Summa St. Thomas Hospital is an orthopedic and psychiatric hospital located in Akron, Ohio.  The hospital opened in 1922 and was originally operated by the Sisters of Charity of St. Augustine as a non-denominational, non-profit general hospital.  In 1989, St. Thomas Hospital merged with Akron City Hospital to become Summa Health System.

History

On August 16, 1935, Sister Ignatia Gavin, a Catholic sister in charge of admissions at St. Thomas Hospital, with the help of Dr. Bob Smith, one of the founders of Alcoholics Anonymous, admitted the first alcoholic patient under the diagnosis of acute gastritis. This event made St. Thomas Hospital the first hospital in the world to treat alcoholism as a medical condition, and the first religious institution to recognize the rights of alcoholics to receive hospital treatment.

In 2010, Summa Akron City Hospital and St. Thomas Hospitals were awarded nursing's highest honor, Magnet recognition, by American Nurses Credentialing Center. Only six percent of hospitals in the United States are recognized as Magnet hospitals.

In 2014, St. Thomas hospital closed its emergency room and replaced it with a general practitioner, directing their emergency room patients to Akron City's recently opened 100 bed ER.

Summa Health is vacating the St.
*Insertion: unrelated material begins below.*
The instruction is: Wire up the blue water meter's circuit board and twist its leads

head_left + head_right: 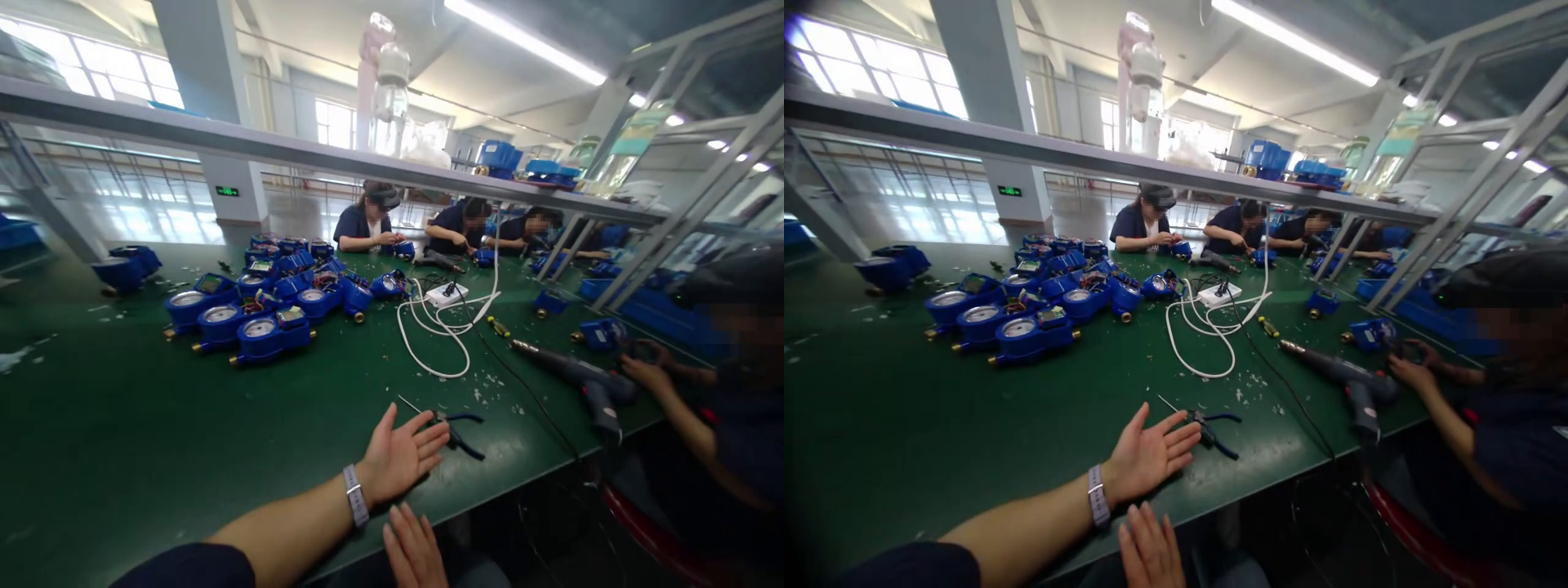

Thomas building and moving into the nearby Juve Family Behavioral Health Pavilion, which is expected to be completed in early 2023. Alcoholics Anonymous artifacts will be preserved and moved.

Recognition and honors
 Designated as a Magnet Hospital.
 Ranked No. 1 in the Akron metro area for cancer, diabetes and endocrinology, gastroenterology, geriatrics, gynecology, orthopaedics, pulmonology and urology.